The easiest method is simply to put the '.jar' file into SOLR_DIST_DIR/server/solr/lib/. The lib dir won't exist initially so create it. If you need Jericho too then put it here as well.
Start Solr on port 8983 (Solr's default port):
bin/solr start
Note that there are 2 ways we could go about this. Solr's classic approach involves editing some
config files (schema.xml, solrconfig.xml), which I might have pre-created for these quick-start instructions.
The newer approach is to use Solr's API to modify the configuration. We'll choose the latter, even
though I'm most fond of the former.
Create a Solr collection named "geonames". Since we don't specify a configuration template (-d) we get a so-called "data-driven" configuration. It's good for experimentation and getting going fast but not for production or being optimal.

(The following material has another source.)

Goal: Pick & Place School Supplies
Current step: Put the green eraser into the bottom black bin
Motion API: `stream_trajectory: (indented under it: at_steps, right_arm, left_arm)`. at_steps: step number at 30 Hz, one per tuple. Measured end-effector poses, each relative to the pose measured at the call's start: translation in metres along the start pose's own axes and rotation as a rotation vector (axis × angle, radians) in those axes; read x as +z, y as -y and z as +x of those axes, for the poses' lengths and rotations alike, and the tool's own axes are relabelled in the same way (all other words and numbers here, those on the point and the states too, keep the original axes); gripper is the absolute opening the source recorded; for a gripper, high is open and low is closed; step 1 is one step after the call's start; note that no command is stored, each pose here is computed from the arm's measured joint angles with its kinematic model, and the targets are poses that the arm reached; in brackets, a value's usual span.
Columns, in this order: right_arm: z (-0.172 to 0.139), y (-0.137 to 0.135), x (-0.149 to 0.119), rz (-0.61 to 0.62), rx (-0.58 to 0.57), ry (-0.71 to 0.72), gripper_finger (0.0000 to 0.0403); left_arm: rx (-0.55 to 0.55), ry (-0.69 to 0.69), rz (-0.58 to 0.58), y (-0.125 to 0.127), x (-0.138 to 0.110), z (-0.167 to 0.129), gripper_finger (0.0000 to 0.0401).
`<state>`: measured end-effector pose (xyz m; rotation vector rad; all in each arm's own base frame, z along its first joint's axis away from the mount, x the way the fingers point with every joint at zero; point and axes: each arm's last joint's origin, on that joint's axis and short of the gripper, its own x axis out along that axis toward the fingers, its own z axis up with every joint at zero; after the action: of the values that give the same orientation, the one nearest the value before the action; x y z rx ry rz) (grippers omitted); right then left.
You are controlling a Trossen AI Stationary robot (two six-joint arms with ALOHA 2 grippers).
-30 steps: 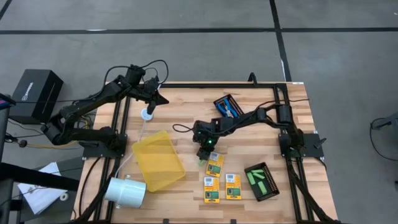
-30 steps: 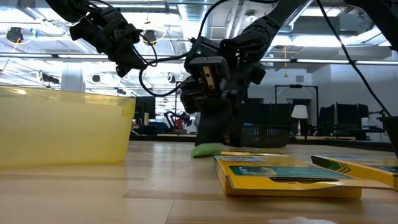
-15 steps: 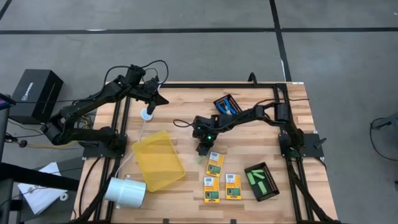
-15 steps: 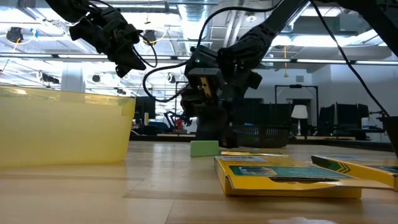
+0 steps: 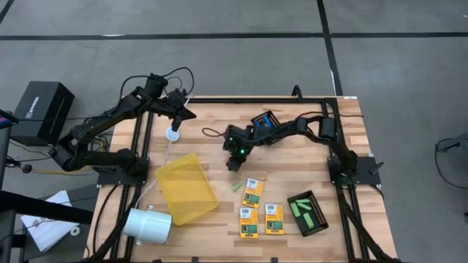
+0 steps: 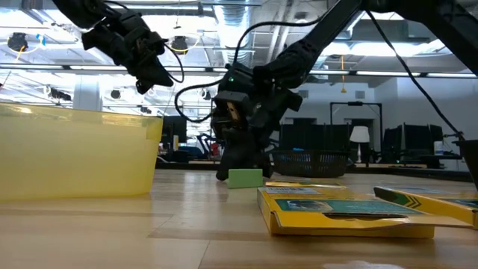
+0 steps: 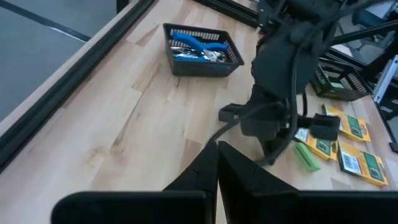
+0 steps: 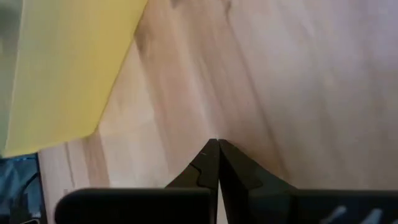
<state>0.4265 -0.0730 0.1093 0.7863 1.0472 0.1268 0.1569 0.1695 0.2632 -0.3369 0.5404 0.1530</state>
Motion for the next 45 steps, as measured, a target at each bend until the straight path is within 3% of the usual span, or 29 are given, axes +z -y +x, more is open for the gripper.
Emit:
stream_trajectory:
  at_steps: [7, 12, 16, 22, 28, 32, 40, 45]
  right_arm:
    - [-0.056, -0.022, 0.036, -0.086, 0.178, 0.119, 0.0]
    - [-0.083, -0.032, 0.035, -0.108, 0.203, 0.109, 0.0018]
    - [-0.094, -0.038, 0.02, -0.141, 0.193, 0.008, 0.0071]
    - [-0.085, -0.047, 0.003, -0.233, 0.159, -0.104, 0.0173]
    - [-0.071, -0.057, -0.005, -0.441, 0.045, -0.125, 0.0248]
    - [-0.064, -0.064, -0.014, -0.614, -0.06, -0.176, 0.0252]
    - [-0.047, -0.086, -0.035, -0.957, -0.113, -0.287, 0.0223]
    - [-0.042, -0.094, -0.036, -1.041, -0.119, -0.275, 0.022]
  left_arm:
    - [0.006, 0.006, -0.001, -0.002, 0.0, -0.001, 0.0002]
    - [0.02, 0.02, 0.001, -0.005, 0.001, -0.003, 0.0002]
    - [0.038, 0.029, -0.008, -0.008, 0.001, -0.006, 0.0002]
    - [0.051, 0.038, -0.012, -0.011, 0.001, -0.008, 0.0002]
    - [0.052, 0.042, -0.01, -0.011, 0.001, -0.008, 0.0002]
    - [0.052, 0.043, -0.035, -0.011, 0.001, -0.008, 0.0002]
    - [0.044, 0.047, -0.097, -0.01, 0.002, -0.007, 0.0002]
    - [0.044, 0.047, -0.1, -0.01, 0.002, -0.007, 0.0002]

bin/solr create -c geonames
We need to configure the schema first. The "data driven" mode we're using allows us to keep this step fairly minimal -- we just need to declare a field type, 2 fields, and a copy-field. The critical part up-front is to define the "tag" field type. There are many many ways to configure text analysis; and we're not going to get into those choices here. But an important bit is the ConcatenateFilterFactory at the end of the index analyzer chain. Another important bit for performance is postingsFormat=FST50 (resulting in compact FST based in-memory data structures vs. going to disk every time).
Schema configuration:
curl -X POST -H 'Content-type:application/json' http://localhost:8983/solr/geonames/schema -d '{
"add-field-type":{
"name":"tag",
"class":"solr.TextField",
"postingsFormat":"FST50",
"omitNorms":true,
"indexAnalyzer":{
"tokenizer":{
"class":"solr.StandardTokenizerFactory" },
"filters":[
{"class":"solr.EnglishPossessiveFilterFactory"},
{"class":"solr.ASCIIFoldingFilterFactory"},
{"class":"solr.LowerCaseFilterFactory"},
{"class":"org.opensextant.solrtexttagger.ConcatenateFilterFactory"}
]},
"queryAnalyzer":{
"tokenizer":{
"class":"solr.StandardTokenizerFactory" },
"filters":[
{"class":"solr.EnglishPossessiveFilterFactory"},
{"class":"solr.ASCIIFoldingFilterFactory"},
{"class":"solr.LowerCaseFilterFactory"}
]}
},
"add-field":{ "name":"name", "type":"text_general"},
"add-field":{ "name":"name_tag", "type":"tag", "stored":false },
"add-copy-field":{ "source":"name", "dest":[ "name_tag" ]}
}'
Configure a custom Solr Request Handler:
curl -X POST -H 'Content-type:application/json' http://localhost:8983/solr/geonames/config -d '{
"add-requesthandler" : {
"name": "/tag",
"class":"org.opensextant.solrtexttagger.TaggerRequestHandler",
"defaults":{ "field":"name_tag" }
}
}'
We'll go with some Geonames.org data in CSV format. Solr is quite flexible in loading data in a variety of formats. This cities1000.zip should be almost 7MB file expanding to a cities1000.txt file around 22.2MB containing 145k lines, each a city in the world of at least 1000 population.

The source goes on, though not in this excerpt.